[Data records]
● ● ● ●
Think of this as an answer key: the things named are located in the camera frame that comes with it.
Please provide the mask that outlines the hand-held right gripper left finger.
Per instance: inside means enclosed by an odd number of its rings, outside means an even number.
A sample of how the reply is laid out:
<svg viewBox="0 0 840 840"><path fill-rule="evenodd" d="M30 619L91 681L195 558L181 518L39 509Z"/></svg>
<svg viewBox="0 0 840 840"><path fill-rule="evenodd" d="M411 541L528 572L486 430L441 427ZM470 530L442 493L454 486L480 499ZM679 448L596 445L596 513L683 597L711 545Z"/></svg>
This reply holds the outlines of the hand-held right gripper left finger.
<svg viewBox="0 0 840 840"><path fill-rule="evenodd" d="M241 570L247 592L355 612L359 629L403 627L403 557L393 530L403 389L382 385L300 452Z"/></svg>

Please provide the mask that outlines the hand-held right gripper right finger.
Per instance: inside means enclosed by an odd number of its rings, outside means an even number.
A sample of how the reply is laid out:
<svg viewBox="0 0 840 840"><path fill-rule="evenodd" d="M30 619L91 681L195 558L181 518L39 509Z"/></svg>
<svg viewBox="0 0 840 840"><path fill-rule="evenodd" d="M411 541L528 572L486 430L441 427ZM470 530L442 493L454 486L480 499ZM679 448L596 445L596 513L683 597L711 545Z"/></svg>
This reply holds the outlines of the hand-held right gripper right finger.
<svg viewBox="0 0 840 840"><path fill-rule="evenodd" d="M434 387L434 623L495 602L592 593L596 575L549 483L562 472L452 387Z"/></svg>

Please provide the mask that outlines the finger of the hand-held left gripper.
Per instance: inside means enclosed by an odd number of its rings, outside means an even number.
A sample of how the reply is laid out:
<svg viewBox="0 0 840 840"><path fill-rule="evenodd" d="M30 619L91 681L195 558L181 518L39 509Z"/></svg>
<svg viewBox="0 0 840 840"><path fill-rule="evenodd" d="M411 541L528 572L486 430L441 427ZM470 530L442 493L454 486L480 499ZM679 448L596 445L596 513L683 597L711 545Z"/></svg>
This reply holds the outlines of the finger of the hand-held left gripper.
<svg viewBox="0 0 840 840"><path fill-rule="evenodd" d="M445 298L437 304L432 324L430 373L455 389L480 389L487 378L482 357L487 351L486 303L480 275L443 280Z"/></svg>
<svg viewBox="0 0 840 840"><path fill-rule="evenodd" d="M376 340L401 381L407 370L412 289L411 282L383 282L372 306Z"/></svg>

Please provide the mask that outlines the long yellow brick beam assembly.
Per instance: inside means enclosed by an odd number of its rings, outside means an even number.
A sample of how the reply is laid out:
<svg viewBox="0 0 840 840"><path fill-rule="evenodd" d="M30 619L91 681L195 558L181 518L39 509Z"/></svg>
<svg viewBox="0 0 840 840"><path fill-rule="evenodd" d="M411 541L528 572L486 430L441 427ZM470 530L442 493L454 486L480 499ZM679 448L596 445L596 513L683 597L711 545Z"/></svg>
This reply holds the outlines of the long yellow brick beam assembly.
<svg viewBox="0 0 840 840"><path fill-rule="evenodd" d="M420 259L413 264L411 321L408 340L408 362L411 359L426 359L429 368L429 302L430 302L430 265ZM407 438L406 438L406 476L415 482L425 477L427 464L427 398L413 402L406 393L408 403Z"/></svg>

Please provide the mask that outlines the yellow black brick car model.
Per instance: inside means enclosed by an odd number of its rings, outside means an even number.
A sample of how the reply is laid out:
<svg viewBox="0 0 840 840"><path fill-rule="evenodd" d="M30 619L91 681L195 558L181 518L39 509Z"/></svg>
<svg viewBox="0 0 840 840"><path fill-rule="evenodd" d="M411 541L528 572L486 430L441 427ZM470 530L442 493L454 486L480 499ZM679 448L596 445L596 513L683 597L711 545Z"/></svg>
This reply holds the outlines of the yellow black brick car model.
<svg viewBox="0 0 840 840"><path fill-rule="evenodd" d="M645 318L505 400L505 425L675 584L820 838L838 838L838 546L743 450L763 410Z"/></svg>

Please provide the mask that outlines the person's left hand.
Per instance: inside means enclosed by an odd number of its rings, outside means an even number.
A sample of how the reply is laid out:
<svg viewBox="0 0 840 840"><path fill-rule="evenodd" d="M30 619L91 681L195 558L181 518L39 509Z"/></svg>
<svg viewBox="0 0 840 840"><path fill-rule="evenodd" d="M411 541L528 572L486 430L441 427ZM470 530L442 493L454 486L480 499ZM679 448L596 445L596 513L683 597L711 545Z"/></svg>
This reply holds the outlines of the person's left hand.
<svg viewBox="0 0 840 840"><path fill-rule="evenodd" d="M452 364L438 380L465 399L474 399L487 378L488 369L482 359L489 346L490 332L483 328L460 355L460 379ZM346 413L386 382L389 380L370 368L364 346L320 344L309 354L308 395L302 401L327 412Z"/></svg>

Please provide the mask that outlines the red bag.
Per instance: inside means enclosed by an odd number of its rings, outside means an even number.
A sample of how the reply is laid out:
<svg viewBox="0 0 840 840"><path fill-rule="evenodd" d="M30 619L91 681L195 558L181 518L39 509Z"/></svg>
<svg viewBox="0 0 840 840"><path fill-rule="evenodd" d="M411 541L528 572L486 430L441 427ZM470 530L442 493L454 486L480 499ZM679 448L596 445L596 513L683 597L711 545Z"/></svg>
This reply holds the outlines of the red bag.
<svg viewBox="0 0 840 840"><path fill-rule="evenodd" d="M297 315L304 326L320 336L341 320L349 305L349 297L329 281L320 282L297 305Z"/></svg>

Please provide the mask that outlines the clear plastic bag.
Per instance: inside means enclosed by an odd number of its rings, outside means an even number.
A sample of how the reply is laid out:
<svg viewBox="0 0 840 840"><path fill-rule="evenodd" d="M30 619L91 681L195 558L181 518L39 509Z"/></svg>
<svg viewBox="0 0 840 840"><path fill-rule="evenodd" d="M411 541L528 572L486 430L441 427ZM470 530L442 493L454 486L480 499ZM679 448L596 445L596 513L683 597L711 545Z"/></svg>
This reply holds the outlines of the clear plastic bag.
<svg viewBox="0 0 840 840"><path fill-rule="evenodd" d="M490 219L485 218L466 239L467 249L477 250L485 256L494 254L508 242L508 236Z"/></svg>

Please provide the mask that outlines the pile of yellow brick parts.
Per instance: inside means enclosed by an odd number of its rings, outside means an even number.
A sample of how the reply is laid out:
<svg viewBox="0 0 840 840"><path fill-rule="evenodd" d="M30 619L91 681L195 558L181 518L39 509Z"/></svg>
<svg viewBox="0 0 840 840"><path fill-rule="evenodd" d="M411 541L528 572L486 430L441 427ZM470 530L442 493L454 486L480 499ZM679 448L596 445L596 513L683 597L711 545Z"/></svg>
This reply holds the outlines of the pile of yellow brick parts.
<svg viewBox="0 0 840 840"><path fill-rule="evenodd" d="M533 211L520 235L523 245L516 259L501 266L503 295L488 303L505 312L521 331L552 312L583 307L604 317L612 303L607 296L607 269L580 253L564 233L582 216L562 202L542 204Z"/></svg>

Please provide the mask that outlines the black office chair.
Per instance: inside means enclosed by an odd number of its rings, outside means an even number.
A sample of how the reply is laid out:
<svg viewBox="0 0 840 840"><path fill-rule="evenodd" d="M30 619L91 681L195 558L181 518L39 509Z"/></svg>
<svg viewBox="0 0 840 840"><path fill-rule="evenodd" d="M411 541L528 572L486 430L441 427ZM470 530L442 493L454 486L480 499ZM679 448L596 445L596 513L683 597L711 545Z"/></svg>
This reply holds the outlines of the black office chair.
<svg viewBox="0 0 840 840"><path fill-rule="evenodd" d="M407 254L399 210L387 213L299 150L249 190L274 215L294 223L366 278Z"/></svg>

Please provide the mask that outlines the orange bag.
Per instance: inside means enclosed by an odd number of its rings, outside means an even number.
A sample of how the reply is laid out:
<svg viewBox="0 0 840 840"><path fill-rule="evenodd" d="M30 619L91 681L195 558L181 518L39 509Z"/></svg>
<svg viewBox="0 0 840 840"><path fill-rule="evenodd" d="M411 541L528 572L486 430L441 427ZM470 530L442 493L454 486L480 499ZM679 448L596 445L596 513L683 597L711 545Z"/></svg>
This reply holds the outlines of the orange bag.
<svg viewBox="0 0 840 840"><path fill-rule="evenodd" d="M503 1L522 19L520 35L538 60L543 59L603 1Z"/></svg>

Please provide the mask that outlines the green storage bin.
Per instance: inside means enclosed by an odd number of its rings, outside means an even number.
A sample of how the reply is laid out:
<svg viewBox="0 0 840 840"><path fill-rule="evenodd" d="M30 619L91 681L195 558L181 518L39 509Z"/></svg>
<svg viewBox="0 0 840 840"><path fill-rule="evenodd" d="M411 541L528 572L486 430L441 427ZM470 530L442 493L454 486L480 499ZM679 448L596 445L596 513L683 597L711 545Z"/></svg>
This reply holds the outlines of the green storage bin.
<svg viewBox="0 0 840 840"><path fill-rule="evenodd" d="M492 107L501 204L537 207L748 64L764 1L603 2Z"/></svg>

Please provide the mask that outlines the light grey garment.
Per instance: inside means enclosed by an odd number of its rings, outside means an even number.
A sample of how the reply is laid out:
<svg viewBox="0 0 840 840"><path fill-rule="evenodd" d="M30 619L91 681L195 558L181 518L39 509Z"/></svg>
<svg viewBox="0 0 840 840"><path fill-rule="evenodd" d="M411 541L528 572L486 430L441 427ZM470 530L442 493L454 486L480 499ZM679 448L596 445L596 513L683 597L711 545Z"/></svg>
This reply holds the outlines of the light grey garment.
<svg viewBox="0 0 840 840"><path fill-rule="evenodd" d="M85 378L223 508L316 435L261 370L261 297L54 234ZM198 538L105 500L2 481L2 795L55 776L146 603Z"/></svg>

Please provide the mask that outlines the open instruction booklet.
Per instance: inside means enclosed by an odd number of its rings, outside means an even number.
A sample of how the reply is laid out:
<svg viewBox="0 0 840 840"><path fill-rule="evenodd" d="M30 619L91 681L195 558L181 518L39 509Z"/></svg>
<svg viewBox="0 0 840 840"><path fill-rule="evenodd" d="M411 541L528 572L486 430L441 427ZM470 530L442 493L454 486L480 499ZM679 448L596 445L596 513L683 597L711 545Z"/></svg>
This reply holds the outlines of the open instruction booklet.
● ● ● ●
§ **Aim of the task**
Your reply must consist of one number, the count of lines in the entries that hold "instruction".

§ **Answer space**
2